**WHAT IS BEING ASKED**
Strip out the pictures and output each remaining line of the data word for word.

[Records contained in a dataset]
--

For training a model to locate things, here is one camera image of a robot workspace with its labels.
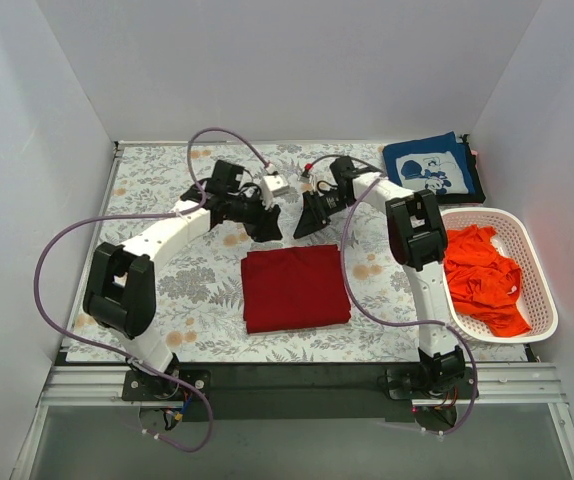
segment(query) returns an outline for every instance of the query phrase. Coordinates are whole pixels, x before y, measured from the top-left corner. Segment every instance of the gray flower pattern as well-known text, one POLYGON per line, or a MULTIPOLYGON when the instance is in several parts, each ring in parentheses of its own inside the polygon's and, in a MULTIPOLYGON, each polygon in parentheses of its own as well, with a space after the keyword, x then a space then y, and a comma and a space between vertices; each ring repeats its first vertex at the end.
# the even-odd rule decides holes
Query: gray flower pattern
MULTIPOLYGON (((394 362, 418 359, 417 327, 388 328, 365 318, 352 307, 349 323, 326 328, 248 335, 243 313, 240 261, 249 251, 291 246, 339 244, 346 212, 334 216, 325 230, 300 240, 291 235, 301 214, 299 182, 306 163, 344 153, 383 167, 382 144, 260 144, 258 150, 287 177, 290 191, 277 202, 283 240, 253 243, 242 225, 225 222, 180 252, 157 272, 155 328, 184 362, 394 362)), ((211 173, 215 159, 244 165, 258 177, 260 164, 243 145, 200 145, 194 153, 199 178, 211 173)), ((127 146, 113 179, 106 214, 163 212, 191 185, 184 146, 127 146)), ((325 161, 316 166, 318 180, 332 181, 325 161)), ((99 241, 120 243, 152 222, 106 222, 99 241)), ((352 289, 365 307, 392 322, 415 320, 409 282, 394 261, 384 217, 361 205, 353 220, 346 252, 352 289)), ((118 346, 111 333, 84 315, 73 317, 75 333, 118 346)), ((104 350, 69 344, 69 361, 118 361, 104 350)), ((482 361, 524 361, 522 345, 471 344, 482 361)))

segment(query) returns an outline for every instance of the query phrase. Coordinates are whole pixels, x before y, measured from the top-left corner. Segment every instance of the red cloth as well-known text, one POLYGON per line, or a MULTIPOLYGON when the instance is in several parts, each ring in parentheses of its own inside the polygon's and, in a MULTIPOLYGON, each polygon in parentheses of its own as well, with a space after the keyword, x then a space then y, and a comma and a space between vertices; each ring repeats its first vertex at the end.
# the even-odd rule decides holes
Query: red cloth
POLYGON ((485 322, 497 337, 514 337, 531 330, 516 308, 522 272, 496 251, 494 235, 493 227, 478 225, 448 230, 445 274, 457 312, 485 322))
POLYGON ((324 327, 351 317, 335 245, 249 252, 241 273, 248 333, 324 327))

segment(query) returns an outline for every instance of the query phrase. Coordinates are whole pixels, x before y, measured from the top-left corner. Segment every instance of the gray wall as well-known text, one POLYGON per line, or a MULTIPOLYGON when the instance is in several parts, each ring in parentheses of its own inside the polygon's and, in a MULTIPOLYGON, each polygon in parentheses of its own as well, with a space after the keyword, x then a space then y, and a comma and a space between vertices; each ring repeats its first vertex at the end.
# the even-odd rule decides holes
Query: gray wall
POLYGON ((544 0, 473 133, 491 203, 525 221, 553 290, 559 329, 535 348, 574 418, 574 1, 544 0))
POLYGON ((541 0, 38 0, 113 140, 473 128, 541 0))
MULTIPOLYGON (((43 245, 96 213, 112 144, 34 0, 0 1, 0 479, 31 423, 58 338, 33 305, 43 245)), ((65 322, 89 232, 48 259, 44 296, 65 322)))

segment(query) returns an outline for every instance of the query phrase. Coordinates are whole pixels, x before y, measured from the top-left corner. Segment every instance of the blue cloth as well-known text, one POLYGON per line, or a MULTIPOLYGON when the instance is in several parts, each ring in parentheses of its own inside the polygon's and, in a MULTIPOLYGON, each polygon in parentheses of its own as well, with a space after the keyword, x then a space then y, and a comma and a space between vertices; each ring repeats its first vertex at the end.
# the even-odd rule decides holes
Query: blue cloth
POLYGON ((476 193, 466 147, 454 132, 387 145, 383 157, 389 179, 402 187, 437 195, 476 193))

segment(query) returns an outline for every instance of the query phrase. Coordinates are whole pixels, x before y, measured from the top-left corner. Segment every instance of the plastic basket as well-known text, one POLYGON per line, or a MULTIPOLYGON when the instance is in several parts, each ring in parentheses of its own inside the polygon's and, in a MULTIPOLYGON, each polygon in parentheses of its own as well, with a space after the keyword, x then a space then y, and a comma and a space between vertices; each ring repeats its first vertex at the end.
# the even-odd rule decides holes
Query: plastic basket
POLYGON ((510 338, 496 337, 480 320, 457 313, 447 280, 444 280, 452 323, 465 338, 490 343, 528 343, 539 342, 553 335, 558 327, 558 312, 534 247, 521 221, 503 210, 482 207, 446 210, 442 217, 448 230, 462 230, 473 224, 494 227, 497 233, 491 240, 492 244, 501 255, 514 259, 523 273, 522 291, 516 305, 531 326, 531 331, 510 338))

--

**TASK SOLUTION**
For training a model to locate things, here is one camera image of a robot workspace with its labels.
segment(query) returns an outline for every instance of the query phrase. Coordinates are whole pixels, x before y, measured from the top-left corner. Segment every instance of the gray flower pattern as well-known text, one POLYGON per line, or a MULTIPOLYGON when the instance is in several parts, each ring in parentheses of its own inside the polygon's and, in a MULTIPOLYGON, each polygon in parentheses of its own as well, with a space after the keyword, x then a space then y, and a comma and a space between vertices; each ring repeats its first vertex at the end.
# the even-odd rule decides holes
Query: gray flower pattern
MULTIPOLYGON (((394 362, 418 359, 417 327, 388 328, 365 318, 352 307, 349 323, 326 328, 248 335, 243 313, 240 261, 249 251, 291 246, 339 244, 346 212, 334 216, 325 230, 300 240, 291 235, 301 214, 299 182, 306 163, 344 153, 383 167, 382 144, 260 144, 258 150, 287 177, 290 191, 277 202, 283 240, 253 243, 242 225, 225 222, 180 252, 157 272, 155 328, 184 362, 394 362)), ((211 173, 215 159, 244 165, 258 177, 260 164, 243 145, 200 145, 194 153, 199 178, 211 173)), ((127 146, 113 179, 106 214, 163 212, 191 185, 184 146, 127 146)), ((325 161, 316 166, 318 180, 332 181, 325 161)), ((99 241, 120 243, 152 222, 106 222, 99 241)), ((352 289, 365 307, 392 322, 415 320, 409 282, 394 261, 384 217, 361 205, 353 220, 346 252, 352 289)), ((118 346, 111 333, 84 315, 73 317, 75 333, 118 346)), ((104 350, 69 344, 69 361, 118 361, 104 350)), ((482 361, 524 361, 522 345, 471 344, 482 361)))

segment(query) returns an outline for every instance of the query phrase. Coordinates are whole pixels, x before y, measured from the top-left corner. Segment every instance of the red cloth as well-known text, one POLYGON per line, or a MULTIPOLYGON when the instance is in several parts, each ring in parentheses of its own inside the polygon's and, in a MULTIPOLYGON, each polygon in parentheses of its own as well, with a space after the keyword, x then a space then y, and a comma and a space between vertices; each ring repeats its first vertex at the end.
# the even-odd rule decides holes
Query: red cloth
POLYGON ((485 322, 497 337, 514 337, 531 330, 516 308, 522 272, 496 251, 494 235, 493 227, 478 225, 448 230, 445 274, 457 312, 485 322))
POLYGON ((324 327, 351 317, 335 245, 249 252, 241 273, 248 333, 324 327))

segment(query) returns an outline for every instance of the query phrase. Coordinates are whole pixels, x before y, measured from the top-left corner. Segment every instance of the gray wall as well-known text, one POLYGON per line, or a MULTIPOLYGON when the instance is in several parts, each ring in parentheses of its own inside the polygon's and, in a MULTIPOLYGON, each polygon in parentheses of its own as well, with a space after the keyword, x then a space then y, and a comma and a space between vertices; each ring repeats its first vertex at the end.
# the even-odd rule decides holes
Query: gray wall
POLYGON ((544 0, 473 133, 491 203, 525 221, 553 290, 559 329, 535 348, 574 418, 574 1, 544 0))
POLYGON ((541 0, 38 0, 113 140, 473 128, 541 0))
MULTIPOLYGON (((43 245, 96 213, 112 144, 34 0, 0 1, 0 479, 31 423, 58 338, 33 305, 43 245)), ((65 322, 89 232, 48 259, 44 296, 65 322)))

segment(query) returns an outline for every instance of the query phrase. Coordinates are whole pixels, x before y, measured from the top-left corner. Segment every instance of the blue cloth as well-known text, one POLYGON per line, or a MULTIPOLYGON when the instance is in several parts, each ring in parentheses of its own inside the polygon's and, in a MULTIPOLYGON, each polygon in parentheses of its own as well, with a space after the keyword, x then a space then y, and a comma and a space between vertices; each ring repeats its first vertex at the end.
# the even-odd rule decides holes
Query: blue cloth
POLYGON ((476 193, 466 147, 454 132, 387 145, 383 157, 389 179, 402 187, 437 195, 476 193))

segment(query) returns an outline for every instance of the query phrase. Coordinates are whole pixels, x before y, measured from the top-left corner. Segment every instance of the plastic basket as well-known text, one POLYGON per line, or a MULTIPOLYGON when the instance is in several parts, each ring in parentheses of its own inside the polygon's and, in a MULTIPOLYGON, each polygon in parentheses of its own as well, with a space after the keyword, x then a space then y, and a comma and a space between vertices; each ring repeats its first vertex at the end.
# the even-odd rule decides holes
Query: plastic basket
POLYGON ((510 338, 496 337, 480 320, 457 313, 447 280, 444 280, 452 323, 465 338, 490 343, 528 343, 539 342, 553 335, 558 327, 558 312, 534 247, 521 221, 503 210, 482 207, 446 210, 442 217, 448 230, 462 230, 473 224, 494 227, 497 233, 491 240, 492 244, 501 255, 514 259, 523 273, 522 291, 516 305, 531 326, 531 331, 510 338))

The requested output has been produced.